- _Exercise input_:
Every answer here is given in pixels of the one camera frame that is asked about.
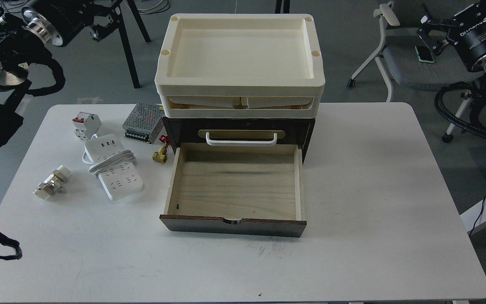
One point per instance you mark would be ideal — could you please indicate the brass valve red handle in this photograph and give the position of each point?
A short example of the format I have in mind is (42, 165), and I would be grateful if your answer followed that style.
(161, 155)

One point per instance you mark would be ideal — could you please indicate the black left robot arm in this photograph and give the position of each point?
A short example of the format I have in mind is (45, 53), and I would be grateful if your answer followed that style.
(26, 66)

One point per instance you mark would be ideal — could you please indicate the white red circuit breaker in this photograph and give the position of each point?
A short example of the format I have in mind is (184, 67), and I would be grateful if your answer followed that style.
(86, 125)

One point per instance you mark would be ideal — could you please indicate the green cased smartphone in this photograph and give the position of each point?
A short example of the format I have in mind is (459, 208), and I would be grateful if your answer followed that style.
(424, 55)

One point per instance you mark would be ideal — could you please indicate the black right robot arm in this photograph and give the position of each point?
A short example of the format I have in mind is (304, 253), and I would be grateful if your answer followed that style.
(466, 32)

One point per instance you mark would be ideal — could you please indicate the white power strip with cable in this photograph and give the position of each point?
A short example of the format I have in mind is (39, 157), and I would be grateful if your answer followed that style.
(113, 165)

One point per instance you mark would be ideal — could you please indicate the white chrome pipe fitting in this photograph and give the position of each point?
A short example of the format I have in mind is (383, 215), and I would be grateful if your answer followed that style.
(53, 183)

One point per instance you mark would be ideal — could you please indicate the open wooden drawer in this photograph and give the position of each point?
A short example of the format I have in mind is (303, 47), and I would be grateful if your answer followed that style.
(242, 190)

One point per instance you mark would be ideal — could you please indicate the white drawer handle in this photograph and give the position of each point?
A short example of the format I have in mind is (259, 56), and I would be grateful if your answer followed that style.
(234, 143)

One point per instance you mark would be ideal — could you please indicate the grey office chair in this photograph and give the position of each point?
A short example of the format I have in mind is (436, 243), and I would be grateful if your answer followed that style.
(396, 55)

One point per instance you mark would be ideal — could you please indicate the cream plastic stacked trays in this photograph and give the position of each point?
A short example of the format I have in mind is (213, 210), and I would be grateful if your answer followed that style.
(240, 66)

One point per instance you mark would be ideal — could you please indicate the metal mesh power supply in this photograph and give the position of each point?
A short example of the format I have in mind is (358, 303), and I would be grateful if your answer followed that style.
(144, 122)

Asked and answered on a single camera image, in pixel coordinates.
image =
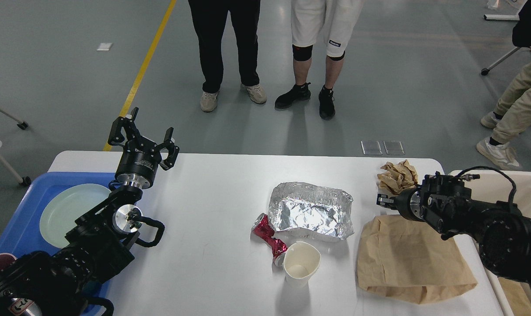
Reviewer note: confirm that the crushed red can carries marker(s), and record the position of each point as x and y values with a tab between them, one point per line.
263	230

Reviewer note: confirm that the brown paper ball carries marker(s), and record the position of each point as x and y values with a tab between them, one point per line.
397	177

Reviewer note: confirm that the white paper cup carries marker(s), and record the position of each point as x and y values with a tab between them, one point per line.
300	263

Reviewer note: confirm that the aluminium foil tray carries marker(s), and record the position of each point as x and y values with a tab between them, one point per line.
306	210

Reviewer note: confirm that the brown paper bag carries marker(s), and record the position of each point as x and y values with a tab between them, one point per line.
408	261

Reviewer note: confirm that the green plate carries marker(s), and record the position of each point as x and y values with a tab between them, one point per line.
60	214

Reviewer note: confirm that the rolling stand leg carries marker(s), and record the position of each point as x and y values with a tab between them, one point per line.
22	124

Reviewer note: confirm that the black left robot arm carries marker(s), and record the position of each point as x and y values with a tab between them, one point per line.
128	219

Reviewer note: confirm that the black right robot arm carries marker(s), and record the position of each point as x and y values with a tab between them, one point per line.
503	234

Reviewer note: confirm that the grey floor plate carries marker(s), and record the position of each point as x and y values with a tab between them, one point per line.
394	148
371	147

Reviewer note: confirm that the blue plastic tray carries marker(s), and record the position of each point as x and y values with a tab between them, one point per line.
24	210

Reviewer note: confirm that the brown paper in bin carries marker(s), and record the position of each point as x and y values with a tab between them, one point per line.
517	298

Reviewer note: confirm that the person in khaki trousers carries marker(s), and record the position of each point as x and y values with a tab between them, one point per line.
512	114

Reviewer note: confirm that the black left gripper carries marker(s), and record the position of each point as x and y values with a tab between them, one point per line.
137	168

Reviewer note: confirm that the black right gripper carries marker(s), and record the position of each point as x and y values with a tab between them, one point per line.
407	203

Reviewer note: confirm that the beige plastic bin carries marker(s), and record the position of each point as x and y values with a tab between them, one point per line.
488	298

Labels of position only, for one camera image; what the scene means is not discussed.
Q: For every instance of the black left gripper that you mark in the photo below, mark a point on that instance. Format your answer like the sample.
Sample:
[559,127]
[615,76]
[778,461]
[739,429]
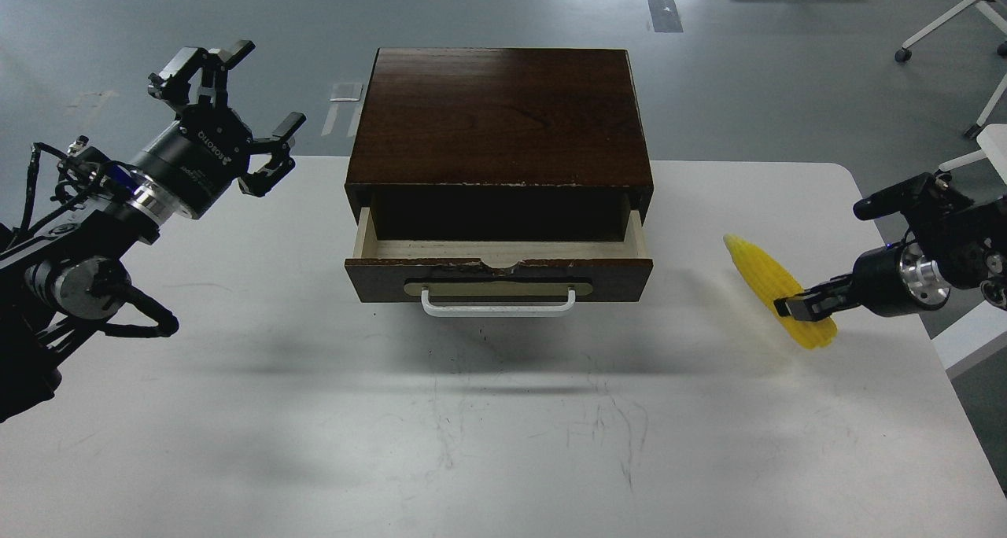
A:
[198,157]

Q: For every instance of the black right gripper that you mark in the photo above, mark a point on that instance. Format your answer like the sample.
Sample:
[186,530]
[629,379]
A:
[891,281]

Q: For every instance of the yellow corn cob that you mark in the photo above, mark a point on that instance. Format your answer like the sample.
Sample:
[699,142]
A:
[770,281]

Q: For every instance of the wooden drawer with white handle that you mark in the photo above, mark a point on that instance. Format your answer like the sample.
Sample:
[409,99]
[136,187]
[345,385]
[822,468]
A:
[498,278]

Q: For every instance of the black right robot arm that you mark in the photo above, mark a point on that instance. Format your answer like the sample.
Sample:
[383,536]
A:
[951,243]

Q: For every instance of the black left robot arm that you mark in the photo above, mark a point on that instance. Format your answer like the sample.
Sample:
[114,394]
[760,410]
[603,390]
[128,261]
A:
[62,277]

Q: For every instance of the dark wooden drawer cabinet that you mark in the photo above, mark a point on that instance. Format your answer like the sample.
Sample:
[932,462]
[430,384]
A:
[500,144]

- _Problem to work on_: Count every line above that includes the string "camera", and answer with the count only.

- _Your response_: 3